> Available records
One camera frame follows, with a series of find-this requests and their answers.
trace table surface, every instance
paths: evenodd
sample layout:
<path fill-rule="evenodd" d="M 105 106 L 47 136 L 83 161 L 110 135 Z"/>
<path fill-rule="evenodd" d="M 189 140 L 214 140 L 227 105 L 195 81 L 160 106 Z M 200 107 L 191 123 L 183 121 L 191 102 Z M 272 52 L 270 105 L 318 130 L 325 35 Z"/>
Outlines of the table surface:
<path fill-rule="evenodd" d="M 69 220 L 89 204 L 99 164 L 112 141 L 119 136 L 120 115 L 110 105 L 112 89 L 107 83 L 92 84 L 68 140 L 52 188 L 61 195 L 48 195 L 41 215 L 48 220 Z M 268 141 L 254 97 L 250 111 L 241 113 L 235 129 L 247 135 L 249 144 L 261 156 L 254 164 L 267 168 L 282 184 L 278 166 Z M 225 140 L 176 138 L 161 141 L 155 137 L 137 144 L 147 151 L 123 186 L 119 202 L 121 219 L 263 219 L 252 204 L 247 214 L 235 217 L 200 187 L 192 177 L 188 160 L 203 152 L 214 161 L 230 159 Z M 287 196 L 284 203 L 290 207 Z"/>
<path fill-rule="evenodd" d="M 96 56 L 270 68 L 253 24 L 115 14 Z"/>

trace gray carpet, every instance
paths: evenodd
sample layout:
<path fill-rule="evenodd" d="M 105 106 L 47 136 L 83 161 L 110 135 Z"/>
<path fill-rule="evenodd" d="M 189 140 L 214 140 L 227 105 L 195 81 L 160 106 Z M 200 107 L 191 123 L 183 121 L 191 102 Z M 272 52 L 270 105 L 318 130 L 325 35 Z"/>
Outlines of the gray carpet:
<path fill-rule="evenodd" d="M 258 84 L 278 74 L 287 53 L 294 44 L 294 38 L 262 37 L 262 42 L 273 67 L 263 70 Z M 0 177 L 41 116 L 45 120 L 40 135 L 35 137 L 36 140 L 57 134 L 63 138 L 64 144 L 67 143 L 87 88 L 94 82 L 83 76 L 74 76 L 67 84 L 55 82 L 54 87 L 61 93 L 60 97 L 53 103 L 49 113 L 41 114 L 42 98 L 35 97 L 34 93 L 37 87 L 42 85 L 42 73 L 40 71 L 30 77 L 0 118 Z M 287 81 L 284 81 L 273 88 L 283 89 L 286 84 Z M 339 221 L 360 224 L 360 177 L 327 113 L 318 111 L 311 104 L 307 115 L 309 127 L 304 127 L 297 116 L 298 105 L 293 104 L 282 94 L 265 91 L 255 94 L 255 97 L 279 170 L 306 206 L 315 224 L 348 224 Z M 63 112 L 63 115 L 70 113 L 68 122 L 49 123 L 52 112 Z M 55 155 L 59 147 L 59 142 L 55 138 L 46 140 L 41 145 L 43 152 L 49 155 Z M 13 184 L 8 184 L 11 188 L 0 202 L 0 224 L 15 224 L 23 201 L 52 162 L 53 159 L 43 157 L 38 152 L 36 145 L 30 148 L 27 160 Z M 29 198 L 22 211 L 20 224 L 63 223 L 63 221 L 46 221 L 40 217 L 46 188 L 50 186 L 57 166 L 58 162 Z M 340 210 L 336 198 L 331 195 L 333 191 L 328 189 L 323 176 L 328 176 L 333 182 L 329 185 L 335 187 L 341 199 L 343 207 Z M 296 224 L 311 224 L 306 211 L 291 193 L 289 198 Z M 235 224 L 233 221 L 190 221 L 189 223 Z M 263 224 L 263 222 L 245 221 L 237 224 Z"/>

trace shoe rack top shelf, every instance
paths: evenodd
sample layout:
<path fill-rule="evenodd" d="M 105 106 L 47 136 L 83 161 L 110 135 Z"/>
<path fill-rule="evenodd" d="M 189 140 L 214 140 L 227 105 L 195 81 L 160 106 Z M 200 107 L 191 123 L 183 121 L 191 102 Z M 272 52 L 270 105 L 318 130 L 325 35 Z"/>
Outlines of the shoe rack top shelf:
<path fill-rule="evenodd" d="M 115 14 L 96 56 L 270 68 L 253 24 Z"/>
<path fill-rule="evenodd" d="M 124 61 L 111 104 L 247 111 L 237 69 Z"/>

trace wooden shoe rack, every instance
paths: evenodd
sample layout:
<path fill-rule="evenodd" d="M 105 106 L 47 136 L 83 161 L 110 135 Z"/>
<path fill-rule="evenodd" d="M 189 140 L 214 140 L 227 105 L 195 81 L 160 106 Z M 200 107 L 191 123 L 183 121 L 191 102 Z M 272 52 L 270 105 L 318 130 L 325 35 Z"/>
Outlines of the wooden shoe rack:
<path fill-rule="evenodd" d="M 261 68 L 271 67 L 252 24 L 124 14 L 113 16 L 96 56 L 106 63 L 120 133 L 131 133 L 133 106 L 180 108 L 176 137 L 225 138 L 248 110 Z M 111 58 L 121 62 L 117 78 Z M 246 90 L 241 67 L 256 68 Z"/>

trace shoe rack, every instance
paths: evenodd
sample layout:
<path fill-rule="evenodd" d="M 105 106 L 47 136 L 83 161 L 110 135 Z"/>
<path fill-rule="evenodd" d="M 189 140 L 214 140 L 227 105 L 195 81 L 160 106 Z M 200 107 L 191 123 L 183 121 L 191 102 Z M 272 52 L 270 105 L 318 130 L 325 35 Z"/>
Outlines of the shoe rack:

> Task statement
Make a word-for-word copy of the records.

> Exercise result
One camera frame follows, with a series of find-this requests and their answers.
trace table surface, every instance
paths: evenodd
sample layout:
<path fill-rule="evenodd" d="M 105 106 L 47 136 L 83 161 L 110 135 Z"/>
<path fill-rule="evenodd" d="M 189 140 L 214 140 L 227 105 L 195 81 L 160 106 Z M 200 107 L 191 123 L 183 121 L 191 102 Z M 272 52 L 270 105 L 318 130 L 325 35 Z"/>
Outlines of the table surface:
<path fill-rule="evenodd" d="M 69 220 L 89 204 L 99 164 L 112 141 L 119 136 L 120 115 L 110 105 L 112 89 L 107 83 L 92 84 L 68 140 L 52 188 L 61 195 L 48 195 L 41 215 L 48 220 Z M 268 141 L 254 97 L 250 111 L 241 113 L 235 129 L 247 135 L 249 144 L 261 156 L 254 164 L 267 168 L 282 184 L 278 166 Z M 225 140 L 176 138 L 161 141 L 155 137 L 137 144 L 147 151 L 123 186 L 119 202 L 121 219 L 263 219 L 252 204 L 247 214 L 235 217 L 200 187 L 192 177 L 188 160 L 203 152 L 214 161 L 230 159 Z M 287 196 L 284 203 L 290 207 Z"/>
<path fill-rule="evenodd" d="M 96 56 L 270 68 L 253 24 L 115 14 Z"/>

trace gray carpet, every instance
paths: evenodd
sample layout:
<path fill-rule="evenodd" d="M 105 106 L 47 136 L 83 161 L 110 135 Z"/>
<path fill-rule="evenodd" d="M 189 140 L 214 140 L 227 105 L 195 81 L 160 106 Z M 200 107 L 191 123 L 183 121 L 191 102 Z M 272 52 L 270 105 L 318 130 L 325 35 Z"/>
Outlines of the gray carpet:
<path fill-rule="evenodd" d="M 258 84 L 278 74 L 287 53 L 294 44 L 294 38 L 262 37 L 262 42 L 273 67 L 263 70 Z M 0 177 L 41 116 L 45 120 L 40 135 L 35 137 L 36 140 L 57 134 L 63 138 L 64 144 L 67 143 L 87 88 L 94 82 L 83 76 L 74 76 L 67 84 L 55 82 L 54 87 L 61 93 L 60 97 L 53 103 L 49 113 L 41 114 L 42 98 L 35 97 L 34 93 L 37 87 L 42 85 L 42 73 L 40 71 L 30 77 L 0 118 Z M 287 81 L 284 81 L 273 88 L 283 89 L 286 84 Z M 339 221 L 360 224 L 360 177 L 327 113 L 318 111 L 311 104 L 307 115 L 309 127 L 304 127 L 297 116 L 298 105 L 293 104 L 282 94 L 265 91 L 255 94 L 255 97 L 279 170 L 306 206 L 315 224 L 348 224 Z M 63 112 L 63 115 L 70 113 L 68 122 L 49 123 L 52 112 Z M 55 155 L 59 147 L 59 142 L 55 138 L 46 140 L 41 145 L 43 152 L 49 155 Z M 13 184 L 8 184 L 11 188 L 0 202 L 0 224 L 15 224 L 23 201 L 52 162 L 53 159 L 43 157 L 38 152 L 36 145 L 30 148 L 27 160 Z M 29 198 L 22 211 L 20 224 L 63 223 L 63 221 L 46 221 L 40 217 L 46 188 L 50 186 L 57 166 L 58 162 Z M 340 210 L 336 198 L 331 195 L 333 191 L 328 189 L 323 176 L 328 176 L 333 182 L 329 185 L 335 187 L 341 199 L 343 207 Z M 296 224 L 311 224 L 306 211 L 291 193 L 289 198 Z M 235 224 L 233 221 L 190 221 L 189 223 Z M 263 224 L 263 222 L 245 221 L 237 224 Z"/>

trace shoe rack top shelf, every instance
paths: evenodd
sample layout:
<path fill-rule="evenodd" d="M 105 106 L 47 136 L 83 161 L 110 135 Z"/>
<path fill-rule="evenodd" d="M 189 140 L 214 140 L 227 105 L 195 81 L 160 106 Z M 200 107 L 191 123 L 183 121 L 191 102 Z M 272 52 L 270 105 L 318 130 L 325 35 Z"/>
Outlines of the shoe rack top shelf:
<path fill-rule="evenodd" d="M 115 14 L 96 56 L 270 68 L 253 24 Z"/>
<path fill-rule="evenodd" d="M 124 61 L 111 104 L 247 111 L 237 69 Z"/>

trace wooden shoe rack, every instance
paths: evenodd
sample layout:
<path fill-rule="evenodd" d="M 105 106 L 47 136 L 83 161 L 110 135 Z"/>
<path fill-rule="evenodd" d="M 189 140 L 214 140 L 227 105 L 195 81 L 160 106 Z M 200 107 L 191 123 L 183 121 L 191 102 Z M 272 52 L 270 105 L 318 130 L 325 35 Z"/>
Outlines of the wooden shoe rack:
<path fill-rule="evenodd" d="M 261 68 L 271 67 L 252 24 L 124 14 L 113 16 L 96 56 L 106 63 L 120 133 L 131 133 L 133 106 L 180 108 L 176 137 L 225 138 L 248 110 Z M 111 58 L 121 62 L 117 78 Z M 246 90 L 241 67 L 256 68 Z"/>

trace shoe rack, every instance
paths: evenodd
sample layout:
<path fill-rule="evenodd" d="M 105 106 L 47 136 L 83 161 L 110 135 Z"/>
<path fill-rule="evenodd" d="M 189 140 L 214 140 L 227 105 L 195 81 L 160 106 Z M 200 107 L 191 123 L 183 121 L 191 102 Z M 272 52 L 270 105 L 318 130 L 325 35 Z"/>
Outlines of the shoe rack:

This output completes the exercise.